A Brief History of Data: Part 3 - Big Data
What is the history of Big Data? This article will help you discover its evolution over time. This article is the third in a series of articles on the history of data. First, we advise you to read our previous article on thehistory of analytics.
The three V's
Let's start by defining what Big Data is. The best way to define Big Data is by the "3Vs" which are:
- Volume: With Big Data, the data collected is in large quantities. When we talk about quantity, we are talking about the number of bytes, usually measured from the terabyte for Big Data.
- Variety: If we work with Big Data, it is because the data used is diverse in nature: encrypted data, images, video, text or sound. They can be structured (encrypted data for example) or unstructured (text, image, sound, video) and each type will require different processing
- Speed: Big Data means an increase in the capacity to process large volumes. With old machines, we could process 1TB of data... but in several years. Big Data implies that we are able to process this terabyte in a few minutes, or even seconds.
There is more and more talk about 5V with 2 additional features:
- Value: The data collected have an intrinsic value, which is not the case for all of them, some data have little or no use and collecting them does not bring much.
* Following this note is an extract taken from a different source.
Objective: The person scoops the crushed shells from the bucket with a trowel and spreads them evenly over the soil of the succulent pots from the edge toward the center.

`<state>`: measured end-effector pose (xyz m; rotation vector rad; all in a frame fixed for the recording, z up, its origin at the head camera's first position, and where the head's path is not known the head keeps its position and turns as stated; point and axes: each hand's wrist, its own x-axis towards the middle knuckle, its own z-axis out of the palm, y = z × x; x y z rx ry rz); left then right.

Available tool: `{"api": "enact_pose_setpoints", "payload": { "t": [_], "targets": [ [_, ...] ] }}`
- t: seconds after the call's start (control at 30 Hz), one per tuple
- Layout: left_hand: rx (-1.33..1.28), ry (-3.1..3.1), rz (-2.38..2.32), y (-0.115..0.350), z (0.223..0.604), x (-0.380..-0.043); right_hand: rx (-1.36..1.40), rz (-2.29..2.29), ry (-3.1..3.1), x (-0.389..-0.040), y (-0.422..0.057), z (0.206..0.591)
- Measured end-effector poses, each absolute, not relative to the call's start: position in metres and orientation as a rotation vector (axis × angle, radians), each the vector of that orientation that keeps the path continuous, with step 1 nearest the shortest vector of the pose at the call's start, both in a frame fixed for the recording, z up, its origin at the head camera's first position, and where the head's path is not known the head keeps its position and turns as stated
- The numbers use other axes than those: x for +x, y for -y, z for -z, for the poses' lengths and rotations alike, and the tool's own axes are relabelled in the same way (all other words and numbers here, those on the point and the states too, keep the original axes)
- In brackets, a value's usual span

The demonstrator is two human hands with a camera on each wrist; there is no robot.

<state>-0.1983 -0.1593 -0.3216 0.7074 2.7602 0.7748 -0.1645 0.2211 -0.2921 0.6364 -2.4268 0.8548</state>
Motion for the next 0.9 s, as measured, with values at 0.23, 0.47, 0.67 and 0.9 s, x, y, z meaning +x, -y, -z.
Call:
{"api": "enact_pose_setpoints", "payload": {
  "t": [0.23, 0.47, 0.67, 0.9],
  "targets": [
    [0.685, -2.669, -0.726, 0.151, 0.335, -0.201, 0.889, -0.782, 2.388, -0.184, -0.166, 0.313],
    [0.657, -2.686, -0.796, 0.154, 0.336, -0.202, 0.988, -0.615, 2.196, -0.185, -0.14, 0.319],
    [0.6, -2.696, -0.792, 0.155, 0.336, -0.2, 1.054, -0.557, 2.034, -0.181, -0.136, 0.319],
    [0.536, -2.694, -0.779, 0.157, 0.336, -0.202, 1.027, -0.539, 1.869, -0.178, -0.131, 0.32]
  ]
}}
- Veracity: which will be synonymous with reliability. Collecting a lot of inaccurate data is of little use and can lead to significant errors in analyses and predictions.
Chronology of Big Data
Although the term Big Data only appeared for the first time in 1997 in the ACM (Association for Computing Machinery), the sharp increase in the volume of data began as early as the 1970s, when a race began between an increase in storage capacity followed directly by an increase in the amount of data stored, one leading to the other. This is the beginning of the data race.
Since the 2000s
The appearance of parallelism in the 2000s with multi-core multi-processors at the computer scale or networked machines with clusters of machines have made it possible to break down complex calculations into several calculations done separately. In this type of architecture, each component can work separately, it is the principle of "shared nothing".
It was also during this period that two fundamental elements emerged to enable the development of Big Data. On the one hand, NoSQL allows to relax constraints compared to SQL and to query larger volumes of data more quickly. On the other hand, the storage architecture has been completely rethought with systems such as :
- The data lake, where we will store the data in many clusters, in a raw way to be able to write it quickly.
- Cloud Computing will manage this but in network, creating services accessible on demand on shared resources.
- DFS (distributed file systems) where large files are stored on several data sources.
Supercomputers began to appear around 2005. In France, among the most important ones, we have the one of Météo-France and the one of the CEA - the French Atomic Energy and Alternative Energies Commission - or in other research centers in France.
In 2010, Eric Schmidt, former CEO of Google announced that in 2009-2010, as much data was produced as from the birth of the earth until 2003.
For now, the amount of data collected continues to grow each year. Today, digital data is estimated to account for 3 to 4% of global greenhouse gas emissions.